Adani claims it has insurance lined up, but declines to say which firm is providing it. Assuming the claim is true, the obvious explanation is that the insurer is worried about reputational damage from being associated with such a toxic project. Presumably, that concern will be reflected in higher premiums.

The same is true as regards engineering. It’s widely rumored that global firm Gutteridge, Haskins and Davey will get the job, but so far GHD has refused to comment. As well as reputational damage, GHD needs to consider the fact that Adani has burned a string of previous contractors. They are still fighting their last partner, AECOM over a payment of $12 million. AECOM must surely be regretting ever getting into bed with Adani, ending up losing their money as well as their reputation.
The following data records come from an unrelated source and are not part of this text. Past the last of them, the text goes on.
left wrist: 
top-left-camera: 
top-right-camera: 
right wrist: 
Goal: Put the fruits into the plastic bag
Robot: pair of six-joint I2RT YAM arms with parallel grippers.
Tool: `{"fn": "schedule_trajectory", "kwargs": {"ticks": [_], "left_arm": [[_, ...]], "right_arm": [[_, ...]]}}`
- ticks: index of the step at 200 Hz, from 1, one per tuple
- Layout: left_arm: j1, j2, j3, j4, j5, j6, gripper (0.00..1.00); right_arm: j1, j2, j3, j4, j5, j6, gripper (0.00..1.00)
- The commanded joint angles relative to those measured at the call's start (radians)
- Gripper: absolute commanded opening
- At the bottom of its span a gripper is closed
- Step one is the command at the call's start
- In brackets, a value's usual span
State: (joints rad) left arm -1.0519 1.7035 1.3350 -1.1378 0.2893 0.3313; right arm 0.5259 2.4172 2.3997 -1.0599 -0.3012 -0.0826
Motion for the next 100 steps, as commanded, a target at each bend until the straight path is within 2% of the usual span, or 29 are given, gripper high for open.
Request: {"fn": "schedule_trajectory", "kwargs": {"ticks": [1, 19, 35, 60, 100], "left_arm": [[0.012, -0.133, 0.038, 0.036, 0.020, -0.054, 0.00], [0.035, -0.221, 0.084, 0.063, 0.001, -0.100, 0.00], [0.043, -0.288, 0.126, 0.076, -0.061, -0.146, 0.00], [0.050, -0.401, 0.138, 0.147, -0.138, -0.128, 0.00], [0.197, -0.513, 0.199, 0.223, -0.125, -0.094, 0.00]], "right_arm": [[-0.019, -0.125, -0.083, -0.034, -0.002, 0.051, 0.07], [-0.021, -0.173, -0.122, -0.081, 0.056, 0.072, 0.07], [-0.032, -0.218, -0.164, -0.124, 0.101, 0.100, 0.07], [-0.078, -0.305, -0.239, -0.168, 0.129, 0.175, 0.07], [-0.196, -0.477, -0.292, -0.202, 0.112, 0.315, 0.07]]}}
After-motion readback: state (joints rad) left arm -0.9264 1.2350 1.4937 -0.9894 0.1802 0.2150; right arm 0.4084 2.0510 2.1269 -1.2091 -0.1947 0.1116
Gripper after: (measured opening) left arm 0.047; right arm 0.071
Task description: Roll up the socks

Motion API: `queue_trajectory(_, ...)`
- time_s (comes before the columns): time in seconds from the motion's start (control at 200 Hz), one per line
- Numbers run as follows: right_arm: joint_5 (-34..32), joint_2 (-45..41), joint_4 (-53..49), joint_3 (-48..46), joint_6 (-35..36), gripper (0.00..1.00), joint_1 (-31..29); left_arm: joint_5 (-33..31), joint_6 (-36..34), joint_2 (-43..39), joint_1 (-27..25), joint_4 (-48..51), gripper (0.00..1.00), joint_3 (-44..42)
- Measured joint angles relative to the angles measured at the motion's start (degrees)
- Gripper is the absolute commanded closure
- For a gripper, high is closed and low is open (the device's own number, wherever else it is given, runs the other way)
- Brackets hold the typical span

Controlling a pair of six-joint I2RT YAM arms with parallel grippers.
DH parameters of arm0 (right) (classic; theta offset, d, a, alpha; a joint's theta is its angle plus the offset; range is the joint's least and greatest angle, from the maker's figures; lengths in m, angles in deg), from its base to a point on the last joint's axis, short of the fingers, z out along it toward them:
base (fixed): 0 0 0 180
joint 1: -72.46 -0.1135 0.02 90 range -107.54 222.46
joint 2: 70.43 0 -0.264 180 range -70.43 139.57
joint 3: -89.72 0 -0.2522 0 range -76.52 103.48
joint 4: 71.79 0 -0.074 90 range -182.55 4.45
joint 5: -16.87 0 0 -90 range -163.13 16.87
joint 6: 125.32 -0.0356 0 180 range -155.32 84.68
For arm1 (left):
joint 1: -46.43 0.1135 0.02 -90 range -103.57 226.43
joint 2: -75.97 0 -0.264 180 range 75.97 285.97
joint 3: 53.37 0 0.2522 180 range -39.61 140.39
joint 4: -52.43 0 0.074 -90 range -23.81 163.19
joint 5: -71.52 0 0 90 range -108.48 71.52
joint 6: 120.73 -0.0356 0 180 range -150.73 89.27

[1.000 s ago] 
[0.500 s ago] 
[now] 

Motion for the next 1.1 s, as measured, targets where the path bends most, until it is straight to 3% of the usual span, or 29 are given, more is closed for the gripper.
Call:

Any firm looking at this history, and tendering to Adani, would want a high price and money up front for its services, as well as trying to keep its involvement as quiet as possible. That in turn raises the question of how a project that was marginal to begin with can manage to pay over the odds for everything it needs. This at a time when a company like Whitehaven is relying for its continued profitability on the assumption that existing producers will leave the market.

On the jobs front, Adani has been advertising positions in its Townsville office (about 60, as of today). But that’s barely enough to replace the cuts made last year. There’s no sign of the promised thousands of jobs so far.